293 Sometimes, when I’m writing and I need to invent a character name and description, I draw from whatever I see around me in the room. The character of Targus was named after the label on the gray backpack I carry my laptop in. Normally I try to alter or anagram the name to obscure the source, but I just thought “Targus” was a good name for a Trek alien.
Chapter 15
309 Ensigns Gardner and Davis are a reference to a couple of engineers mentioned in Alan Dean Foster’s novelization of TAS: “Beyond the Farthest Star.” Although the former’s name is actually given as “Gradner” in my edition of the Star Trek Logs, and Davis is established to be a lieutenant in a later Log.
Chapter 16
323ff The idea of using Cherela’s radiation belts as a weapon came from Seek a Newer World, and in that story, it actually did save the day, since there was no additional incoming fleet. But when I developed TFotU, I realized that I’d been so taken with the scientific cleverness of the idea that I’d allowed myself to violate one of the most important rules I try to hold myself to: never to portray weapons and brute force as the solution to a crisis. Of course, I also realized there was a pretty basic counterattack, the use of comets to bombard from a distance, so it never would’ve worked as a lasting solution anyway. That required me to come up with a better, more humane, more Trekkish resolution to the story, which is one reason that I feel TFotU ended up being a considerably better, deeper novel than SANW would’ve been. (Having more character history and continuity to draw on also helped. SANW was fun to write, but I was hampered by having only one movie to build on, so in retrospect I feel it was a bit superficial. So I’m glad it worked out the way it did, allowing me to keep the best parts of SANW and incorporate them into a much richer story.)
327 “Courage is being afraid and doing what you have to do anyway” is a slight paraphrase of a line spoken by the Doctor in the 1973 Doctor Who serial “Planet of the Daleks.”

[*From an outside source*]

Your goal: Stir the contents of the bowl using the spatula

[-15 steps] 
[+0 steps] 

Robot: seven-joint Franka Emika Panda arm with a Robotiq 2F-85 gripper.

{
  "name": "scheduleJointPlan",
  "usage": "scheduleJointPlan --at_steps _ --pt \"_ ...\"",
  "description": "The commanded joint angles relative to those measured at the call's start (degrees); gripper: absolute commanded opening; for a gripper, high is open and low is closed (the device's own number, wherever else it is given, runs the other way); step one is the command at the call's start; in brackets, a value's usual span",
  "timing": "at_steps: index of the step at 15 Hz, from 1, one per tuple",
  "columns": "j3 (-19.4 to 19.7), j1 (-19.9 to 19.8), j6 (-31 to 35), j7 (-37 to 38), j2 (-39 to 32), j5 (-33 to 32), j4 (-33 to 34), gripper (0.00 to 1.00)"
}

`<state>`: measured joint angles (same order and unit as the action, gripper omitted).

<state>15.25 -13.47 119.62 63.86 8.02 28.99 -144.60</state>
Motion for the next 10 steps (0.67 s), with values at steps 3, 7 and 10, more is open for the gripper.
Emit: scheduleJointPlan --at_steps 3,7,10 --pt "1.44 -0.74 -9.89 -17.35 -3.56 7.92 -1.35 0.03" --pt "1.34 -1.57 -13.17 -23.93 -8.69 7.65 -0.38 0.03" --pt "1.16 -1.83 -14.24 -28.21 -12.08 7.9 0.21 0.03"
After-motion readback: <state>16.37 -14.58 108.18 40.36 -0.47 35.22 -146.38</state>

346 I tried to find some established Trek aliens from the 24th-century series that I could use as First Federation members here, so that I could avoid the common problem of aliens appearing in one Trek story and then being nowhere to be seen in later stories. But I didn’t find any species that really worked for my purposes. So I went with my original Web of Worlds member species plus the Linnik, and used the line that rebuilding the First Federation would be “the work of centuries” to justify why we don’t see Tessegri, Bogosrin, Kisaja, or the rest interacting with the Federation in later stories – they’re just too busy. But of course, knowing me, I’ll probably toss in a reference to them somewhere in some future Trek tale.
  My original intention in SANW was to have the Web implicitly be a civilization that was never discovered in the Prime timeline, to explain why its races were unknown there. That was why I made it so well-hidden. I wanted to use the new-timeline setting to tell a story that couldn’t have happened in the Prime reality, as opposed to some generic TOS plot that only tweaked a few details. But that was a rather dark idea, because it would mean that the entire civilization had been destroyed in the Prime timeline without anyone ever having known about it. In retrospect, that’s one more reason I’m glad that version didn’t go forward.
348 The Ulysses is named in honor of the Tennyson poem that contains the line “’Tis not too late to seek a newer world.” I thought I’d toss in a little nod to the book that ended up evolving into this book. I suppose the thought of that ship is what inspires Kirk to quote the poem at the end of the scene.